I think it's a Man thing......

Lots of slobber and bad breath........

Hobbsy 8)


----------



## GarysApollo (Nov 27, 2012)

Kisses are great!!! We don't mind at all!


----------



## KB87 (Jan 30, 2012)

Mr. H gets me on the face/mouth but my fiancé only allows kisses on the cheek which our boy knows. H is SUPER kissy and is always offering kisses!


----------



## harrigab (Aug 21, 2011)

I hasten to add, that's not a nostril hair of mine sticking out of my snout, it's one of Rubes's beard hairs stuck up there


----------



## MCD (May 4, 2013)

I really could have used a puppy kiss or a cuddle today...... I didn't even get to see her today because of a serious car accident.What else will happen to us before she comes home or We finally get to meet her? i'm despairing big time!


----------



## harrigab (Aug 21, 2011)

shame she couldn't have rasped those crows feet away with her rough tongue lol!, (oh, and Mrs Doug had just cut my hair, it looks nothing like that normally!)


----------



## lonestar (Jun 2, 2013)

Vizzy kisses, good. Facebook comments, bad.


----------



## einspänner (Sep 8, 2012)

Hope you're ok MCD! No doubt the day Dharma comes home will be even better for all the waiting and obstacles in between. 

As to kisses I am all for them so long as I remain in a state of blissful ignorance as to where else their tongues have been.  What about kisses from cats?
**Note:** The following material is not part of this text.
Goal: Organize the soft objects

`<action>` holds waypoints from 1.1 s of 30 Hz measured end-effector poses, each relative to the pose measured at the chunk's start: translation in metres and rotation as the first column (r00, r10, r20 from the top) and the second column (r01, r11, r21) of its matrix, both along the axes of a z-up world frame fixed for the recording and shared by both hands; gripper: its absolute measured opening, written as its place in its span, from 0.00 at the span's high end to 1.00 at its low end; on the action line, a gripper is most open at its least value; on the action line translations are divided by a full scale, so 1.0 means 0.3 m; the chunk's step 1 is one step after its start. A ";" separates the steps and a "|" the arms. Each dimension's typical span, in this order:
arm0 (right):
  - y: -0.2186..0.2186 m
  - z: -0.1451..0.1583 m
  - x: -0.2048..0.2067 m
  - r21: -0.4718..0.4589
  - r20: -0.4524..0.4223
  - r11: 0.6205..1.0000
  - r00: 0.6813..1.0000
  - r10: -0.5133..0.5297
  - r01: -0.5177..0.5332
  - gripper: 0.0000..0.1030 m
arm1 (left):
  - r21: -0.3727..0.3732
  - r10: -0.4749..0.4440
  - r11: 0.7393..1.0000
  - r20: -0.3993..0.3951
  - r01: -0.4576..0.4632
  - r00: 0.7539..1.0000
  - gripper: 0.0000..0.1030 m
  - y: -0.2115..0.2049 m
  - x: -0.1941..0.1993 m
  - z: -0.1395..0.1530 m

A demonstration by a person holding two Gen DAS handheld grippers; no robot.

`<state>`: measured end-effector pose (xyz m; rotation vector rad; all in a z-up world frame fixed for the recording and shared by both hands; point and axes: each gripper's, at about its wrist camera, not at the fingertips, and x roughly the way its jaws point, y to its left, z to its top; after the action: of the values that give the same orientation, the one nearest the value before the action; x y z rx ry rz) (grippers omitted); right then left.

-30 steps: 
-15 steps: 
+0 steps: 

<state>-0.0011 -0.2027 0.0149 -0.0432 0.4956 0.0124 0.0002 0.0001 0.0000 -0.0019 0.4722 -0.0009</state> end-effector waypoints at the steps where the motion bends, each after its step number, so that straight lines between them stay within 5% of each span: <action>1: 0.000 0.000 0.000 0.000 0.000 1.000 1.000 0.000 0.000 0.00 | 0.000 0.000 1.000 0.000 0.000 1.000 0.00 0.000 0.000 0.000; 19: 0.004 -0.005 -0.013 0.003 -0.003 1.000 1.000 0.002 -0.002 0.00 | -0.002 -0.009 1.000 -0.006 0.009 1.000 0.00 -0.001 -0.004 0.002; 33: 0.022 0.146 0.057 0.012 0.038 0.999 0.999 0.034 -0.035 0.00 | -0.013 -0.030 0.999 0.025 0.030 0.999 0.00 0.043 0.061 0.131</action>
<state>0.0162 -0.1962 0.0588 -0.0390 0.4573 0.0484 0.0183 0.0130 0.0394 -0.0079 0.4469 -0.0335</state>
Nothing like the feel of wet sandpaper on your nose to make you feel loved.


----------



## Nelly (Feb 7, 2013)

The only time I don't allow Vizzie kisses is right after meals (raw meat) no thank you! 
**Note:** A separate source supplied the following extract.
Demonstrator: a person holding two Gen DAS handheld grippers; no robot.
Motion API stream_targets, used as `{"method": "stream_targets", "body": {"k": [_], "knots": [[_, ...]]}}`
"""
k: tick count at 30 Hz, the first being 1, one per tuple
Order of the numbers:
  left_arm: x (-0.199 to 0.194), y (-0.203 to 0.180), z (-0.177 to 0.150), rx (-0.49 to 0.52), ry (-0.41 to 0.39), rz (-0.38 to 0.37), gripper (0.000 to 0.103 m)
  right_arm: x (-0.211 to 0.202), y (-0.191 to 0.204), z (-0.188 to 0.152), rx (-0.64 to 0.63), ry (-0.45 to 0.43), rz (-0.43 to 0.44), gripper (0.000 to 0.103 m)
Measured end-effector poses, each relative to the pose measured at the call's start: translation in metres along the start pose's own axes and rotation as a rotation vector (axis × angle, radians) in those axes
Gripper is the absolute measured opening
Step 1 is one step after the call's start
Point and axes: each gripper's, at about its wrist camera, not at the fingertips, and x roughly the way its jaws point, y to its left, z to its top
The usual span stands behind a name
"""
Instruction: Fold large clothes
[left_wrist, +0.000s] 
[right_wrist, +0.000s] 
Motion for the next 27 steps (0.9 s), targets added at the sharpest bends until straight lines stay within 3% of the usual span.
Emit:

All other times bring it on!


----------



## MCD (May 4, 2013)

cat kisses wet sandpaper yes as I have 2. V kisses especially after eating food or licking parts unknown- just gross and as for Facebook comments- NEVER BEEN ON IT because of that!


----------



## Darcy1311 (May 27, 2012)

Darcy will jump up on me, pin me down and stick her face over mine....while moaning at me......fantastic...bring it on.. :-* ;D :-* ;D..


----------



## redhead75 (May 8, 2013)

I bet you know what we all think. We LOVE vizzy kisses!!!! :-*


----------



## mswhipple (Mar 7, 2011)

Vizzy kisses = good! Willie gives soft, gentle butterfly kisses. It's adorable.


----------



## redrover (Mar 17, 2011)

I admit it--I don't let Jasper kiss me. This is in part because I don't want him ingesting any makeup or face lotions that might be on my face (I mean, I don't think I'm using harmful products on my face, but then again, I'm not EATING them). And also just because I don't like having my face licked. It's ok if he kisses my arms or something, and he's learned that I don't mind him bumping me with his nose. Lots of times he likes to just lay his head next to mine and breathe all over my face, haha.
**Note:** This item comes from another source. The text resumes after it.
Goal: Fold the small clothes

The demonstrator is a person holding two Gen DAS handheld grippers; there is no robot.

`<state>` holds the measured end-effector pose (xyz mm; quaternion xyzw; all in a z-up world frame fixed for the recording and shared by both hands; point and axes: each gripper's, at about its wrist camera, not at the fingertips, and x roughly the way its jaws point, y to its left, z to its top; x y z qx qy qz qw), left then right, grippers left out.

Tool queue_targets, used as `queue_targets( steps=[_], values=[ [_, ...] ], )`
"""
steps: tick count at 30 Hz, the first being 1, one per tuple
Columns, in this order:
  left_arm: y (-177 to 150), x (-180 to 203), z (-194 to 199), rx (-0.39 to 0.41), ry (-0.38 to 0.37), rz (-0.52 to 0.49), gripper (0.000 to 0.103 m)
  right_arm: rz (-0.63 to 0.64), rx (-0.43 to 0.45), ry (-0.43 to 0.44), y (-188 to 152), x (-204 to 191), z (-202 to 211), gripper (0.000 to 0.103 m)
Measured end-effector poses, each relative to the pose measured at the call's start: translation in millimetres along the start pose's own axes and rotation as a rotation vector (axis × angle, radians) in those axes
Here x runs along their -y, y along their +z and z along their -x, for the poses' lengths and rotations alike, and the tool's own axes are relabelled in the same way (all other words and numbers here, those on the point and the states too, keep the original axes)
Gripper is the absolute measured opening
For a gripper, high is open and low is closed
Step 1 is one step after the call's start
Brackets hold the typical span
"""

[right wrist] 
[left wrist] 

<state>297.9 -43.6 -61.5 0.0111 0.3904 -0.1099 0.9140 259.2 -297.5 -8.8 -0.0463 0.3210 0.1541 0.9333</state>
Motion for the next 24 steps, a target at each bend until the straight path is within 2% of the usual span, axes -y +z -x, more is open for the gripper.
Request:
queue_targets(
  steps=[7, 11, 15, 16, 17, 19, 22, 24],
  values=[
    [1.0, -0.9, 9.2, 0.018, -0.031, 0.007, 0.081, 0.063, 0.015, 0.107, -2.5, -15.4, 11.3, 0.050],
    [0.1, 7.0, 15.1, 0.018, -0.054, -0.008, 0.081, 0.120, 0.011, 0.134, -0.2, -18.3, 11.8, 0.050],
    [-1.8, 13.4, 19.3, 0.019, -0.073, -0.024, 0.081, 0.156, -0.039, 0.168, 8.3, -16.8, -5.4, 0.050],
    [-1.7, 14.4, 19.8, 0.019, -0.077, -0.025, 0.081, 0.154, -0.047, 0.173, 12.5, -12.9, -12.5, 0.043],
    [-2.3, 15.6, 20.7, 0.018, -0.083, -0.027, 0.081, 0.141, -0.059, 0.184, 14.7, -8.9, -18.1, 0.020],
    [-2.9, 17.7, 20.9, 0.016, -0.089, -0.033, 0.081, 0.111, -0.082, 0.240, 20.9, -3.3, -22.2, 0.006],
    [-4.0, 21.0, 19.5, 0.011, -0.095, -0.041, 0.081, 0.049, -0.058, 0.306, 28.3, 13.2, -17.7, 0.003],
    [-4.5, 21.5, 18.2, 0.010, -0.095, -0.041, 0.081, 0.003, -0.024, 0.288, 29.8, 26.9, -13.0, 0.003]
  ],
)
That's not to say he's not a HUGE kisser, though. He always tries it with a new person. If they immediately make it clear they don't like it, he won't try again. But if they let it happen, even once...he'll kiss them forever! Can't change your mind two weeks later--he's gonna kiss you no matter what.


----------



## RubyRoo (Feb 1, 2011)

I am not into the Vizzy kisses but my hubby is. Ruby has learned this over the years. I always would grab her cheek and kiss it instead. Now, when she wants kisses she just sticks her cheek in our face until we kiss her. We have created a kissing monster.

Here is an example:


----------



## lyra (Nov 2, 2012)

We get lots of kisses. Quickly learnt to keep our mouths shut though, boy do Vs have long tongues :-\

Wonder what your FB friends would make of the number of owners that slept with their Vs!


----------



## harrigab (Aug 21, 2011)

Lyra said:


> We get lots of kisses. Quickly learnt to keep our mouths shut though, boy do Vs have long tongues :-\
> 
> Wonder what your FB friends would make of the number of owners that slept with their Vs!


most of them know my wife, so they'd understand lol!


----------



## lyra (Nov 2, 2012)

PMSL...I hope she doesn't read the forum


----------



## Mileysmom (Mar 11, 2012)

Vizzy kisses are wonderful...I always let Miley kiss me and I enjoy a lot.


----------



## Big Rick (Apr 14, 2009)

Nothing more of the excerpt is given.